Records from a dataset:
Content starts
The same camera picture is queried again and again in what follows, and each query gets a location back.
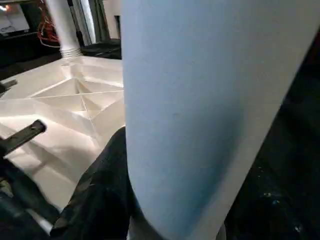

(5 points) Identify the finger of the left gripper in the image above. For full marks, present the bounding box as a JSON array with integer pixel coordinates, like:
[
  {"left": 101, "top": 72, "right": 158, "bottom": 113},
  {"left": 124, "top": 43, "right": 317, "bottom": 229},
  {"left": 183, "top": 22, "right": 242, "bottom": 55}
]
[
  {"left": 0, "top": 120, "right": 48, "bottom": 157},
  {"left": 0, "top": 159, "right": 62, "bottom": 226}
]

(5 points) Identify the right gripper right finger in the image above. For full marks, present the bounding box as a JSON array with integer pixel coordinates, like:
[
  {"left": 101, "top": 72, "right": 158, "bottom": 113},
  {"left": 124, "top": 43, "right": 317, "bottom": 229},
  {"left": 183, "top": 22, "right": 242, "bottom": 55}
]
[{"left": 222, "top": 165, "right": 320, "bottom": 240}]

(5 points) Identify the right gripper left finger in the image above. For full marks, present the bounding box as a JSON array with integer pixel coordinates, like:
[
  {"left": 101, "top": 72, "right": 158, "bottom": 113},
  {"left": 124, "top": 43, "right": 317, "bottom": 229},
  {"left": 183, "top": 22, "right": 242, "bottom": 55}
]
[{"left": 50, "top": 126, "right": 138, "bottom": 240}]

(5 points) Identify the white plastic table top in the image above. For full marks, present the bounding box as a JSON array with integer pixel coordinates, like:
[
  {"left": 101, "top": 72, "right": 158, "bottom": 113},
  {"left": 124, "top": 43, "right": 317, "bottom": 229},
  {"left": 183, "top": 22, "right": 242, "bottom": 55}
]
[{"left": 0, "top": 55, "right": 127, "bottom": 236}]

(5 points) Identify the white plastic table leg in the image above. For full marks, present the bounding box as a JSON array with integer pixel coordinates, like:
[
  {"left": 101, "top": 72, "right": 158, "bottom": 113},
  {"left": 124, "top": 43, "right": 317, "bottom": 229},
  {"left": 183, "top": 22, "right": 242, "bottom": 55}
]
[
  {"left": 119, "top": 0, "right": 320, "bottom": 240},
  {"left": 44, "top": 0, "right": 84, "bottom": 61}
]

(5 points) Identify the black plastic mat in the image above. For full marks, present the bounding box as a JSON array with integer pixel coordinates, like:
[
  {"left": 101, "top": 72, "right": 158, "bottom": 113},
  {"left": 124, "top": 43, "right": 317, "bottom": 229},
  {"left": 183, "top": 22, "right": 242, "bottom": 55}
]
[{"left": 0, "top": 30, "right": 320, "bottom": 240}]

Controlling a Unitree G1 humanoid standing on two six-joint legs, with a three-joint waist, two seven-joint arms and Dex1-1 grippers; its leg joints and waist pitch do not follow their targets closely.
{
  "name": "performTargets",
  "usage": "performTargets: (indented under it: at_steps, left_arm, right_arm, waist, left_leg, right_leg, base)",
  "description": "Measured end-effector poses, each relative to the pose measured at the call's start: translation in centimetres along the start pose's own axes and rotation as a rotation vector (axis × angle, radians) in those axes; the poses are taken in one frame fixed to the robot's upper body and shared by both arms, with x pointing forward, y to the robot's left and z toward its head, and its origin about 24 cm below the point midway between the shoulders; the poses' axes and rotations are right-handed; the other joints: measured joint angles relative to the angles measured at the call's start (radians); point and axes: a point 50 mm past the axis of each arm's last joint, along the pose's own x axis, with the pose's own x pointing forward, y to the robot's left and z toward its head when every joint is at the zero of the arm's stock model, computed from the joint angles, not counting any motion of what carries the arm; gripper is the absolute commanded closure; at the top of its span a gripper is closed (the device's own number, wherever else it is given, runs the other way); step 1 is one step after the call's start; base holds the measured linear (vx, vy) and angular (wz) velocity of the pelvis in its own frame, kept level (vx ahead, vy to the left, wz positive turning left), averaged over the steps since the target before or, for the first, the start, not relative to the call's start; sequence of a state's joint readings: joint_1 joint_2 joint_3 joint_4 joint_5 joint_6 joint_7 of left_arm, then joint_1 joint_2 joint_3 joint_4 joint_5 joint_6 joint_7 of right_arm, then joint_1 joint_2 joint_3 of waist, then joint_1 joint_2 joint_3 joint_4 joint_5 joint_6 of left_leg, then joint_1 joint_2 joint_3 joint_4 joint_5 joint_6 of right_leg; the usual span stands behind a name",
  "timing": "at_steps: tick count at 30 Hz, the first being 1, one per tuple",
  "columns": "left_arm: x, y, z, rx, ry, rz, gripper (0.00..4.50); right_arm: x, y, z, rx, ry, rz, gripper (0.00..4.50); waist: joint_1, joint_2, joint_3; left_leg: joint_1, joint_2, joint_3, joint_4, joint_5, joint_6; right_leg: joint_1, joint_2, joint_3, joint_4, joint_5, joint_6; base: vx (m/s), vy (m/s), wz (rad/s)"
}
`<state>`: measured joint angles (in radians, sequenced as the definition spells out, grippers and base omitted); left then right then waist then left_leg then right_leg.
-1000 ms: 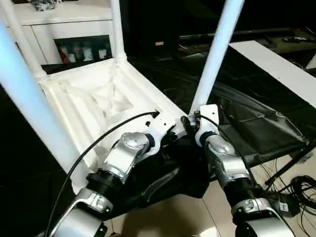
Content ends
# WORK TO BE COMPLETED
Return the entries unchanged, save for the pictures, which do not belong in the copy.

# RESULT
The same camera picture is queried again and again in what follows, and each query gets a location back.

(5 points) Identify the finger of the left gripper in the image above. For full marks, present the bounding box as a JSON array with integer pixel coordinates, like:
[
  {"left": 101, "top": 72, "right": 158, "bottom": 113},
  {"left": 124, "top": 43, "right": 317, "bottom": 229},
  {"left": 183, "top": 22, "right": 242, "bottom": 55}
]
[
  {"left": 0, "top": 120, "right": 48, "bottom": 157},
  {"left": 0, "top": 159, "right": 62, "bottom": 226}
]

(5 points) Identify the right gripper right finger in the image above. For full marks, present the bounding box as a JSON array with integer pixel coordinates, like:
[
  {"left": 101, "top": 72, "right": 158, "bottom": 113},
  {"left": 124, "top": 43, "right": 317, "bottom": 229},
  {"left": 183, "top": 22, "right": 242, "bottom": 55}
]
[{"left": 222, "top": 165, "right": 320, "bottom": 240}]

(5 points) Identify the right gripper left finger in the image above. For full marks, present the bounding box as a JSON array with integer pixel coordinates, like:
[
  {"left": 101, "top": 72, "right": 158, "bottom": 113},
  {"left": 124, "top": 43, "right": 317, "bottom": 229},
  {"left": 183, "top": 22, "right": 242, "bottom": 55}
]
[{"left": 50, "top": 126, "right": 138, "bottom": 240}]

(5 points) Identify the white plastic table top in the image above. For full marks, present the bounding box as a JSON array with integer pixel coordinates, like:
[
  {"left": 101, "top": 72, "right": 158, "bottom": 113},
  {"left": 124, "top": 43, "right": 317, "bottom": 229},
  {"left": 183, "top": 22, "right": 242, "bottom": 55}
]
[{"left": 0, "top": 55, "right": 127, "bottom": 236}]

(5 points) Identify the white plastic table leg in the image above. For full marks, present the bounding box as a JSON array with integer pixel coordinates, like:
[
  {"left": 101, "top": 72, "right": 158, "bottom": 113},
  {"left": 124, "top": 43, "right": 317, "bottom": 229},
  {"left": 183, "top": 22, "right": 242, "bottom": 55}
]
[
  {"left": 119, "top": 0, "right": 320, "bottom": 240},
  {"left": 44, "top": 0, "right": 84, "bottom": 61}
]

(5 points) Identify the black plastic mat in the image above. For full marks, present the bounding box as a JSON array with integer pixel coordinates, like:
[
  {"left": 101, "top": 72, "right": 158, "bottom": 113},
  {"left": 124, "top": 43, "right": 317, "bottom": 229},
  {"left": 183, "top": 22, "right": 242, "bottom": 55}
]
[{"left": 0, "top": 30, "right": 320, "bottom": 240}]

Controlling a Unitree G1 humanoid standing on two six-joint legs, with a three-joint waist, two seven-joint arms and Dex1-1 grippers; its leg joints and waist pitch do not follow their targets closely.
{
  "name": "performTargets",
  "usage": "performTargets: (indented under it: at_steps, left_arm, right_arm, waist, left_leg, right_leg, base)",
  "description": "Measured end-effector poses, each relative to the pose measured at the call's start: translation in centimetres along the start pose's own axes and rotation as a rotation vector (axis × angle, radians) in those axes; the poses are taken in one frame fixed to the robot's upper body and shared by both arms, with x pointing forward, y to the robot's left and z toward its head, and its origin about 24 cm below the point midway between the shoulders; the poses' axes and rotations are right-handed; the other joints: measured joint angles relative to the angles measured at the call's start (radians); point and axes: a point 50 mm past the axis of each arm's last joint, along the pose's own x axis, with the pose's own x pointing forward, y to the robot's left and z toward its head when every joint is at the zero of the arm's stock model, computed from the joint angles, not counting any motion of what carries the arm; gripper is the absolute commanded closure; at the top of its span a gripper is closed (the device's own number, wherever else it is given, runs the other way); step 1 is one step after the call's start; base holds the measured linear (vx, vy) and angular (wz) velocity of the pelvis in its own frame, kept level (vx ahead, vy to the left, wz positive turning left), averaged over the steps since the target before or, for the first, the start, not relative to the call's start; sequence of a state's joint readings: joint_1 joint_2 joint_3 joint_4 joint_5 joint_6 joint_7 of left_arm, then joint_1 joint_2 joint_3 joint_4 joint_5 joint_6 joint_7 of right_arm, then joint_1 joint_2 joint_3 of waist, then joint_1 joint_2 joint_3 joint_4 joint_5 joint_6 of left_leg, then joint_1 joint_2 joint_3 joint_4 joint_5 joint_6 of right_leg; the usual span stands behind a name",
  "timing": "at_steps: tick count at 30 Hz, the first being 1, one per tuple",
  "columns": "left_arm: x, y, z, rx, ry, rz, gripper (0.00..4.50); right_arm: x, y, z, rx, ry, rz, gripper (0.00..4.50); waist: joint_1, joint_2, joint_3; left_leg: joint_1, joint_2, joint_3, joint_4, joint_5, joint_6; right_leg: joint_1, joint_2, joint_3, joint_4, joint_5, joint_6; base: vx (m/s), vy (m/s), wz (rad/s)"
}
`<state>`: measured joint angles (in radians, sequenced as the definition spells out, grippers and base omitted); left then right then waist then left_leg then right_leg.
-1000 ms: 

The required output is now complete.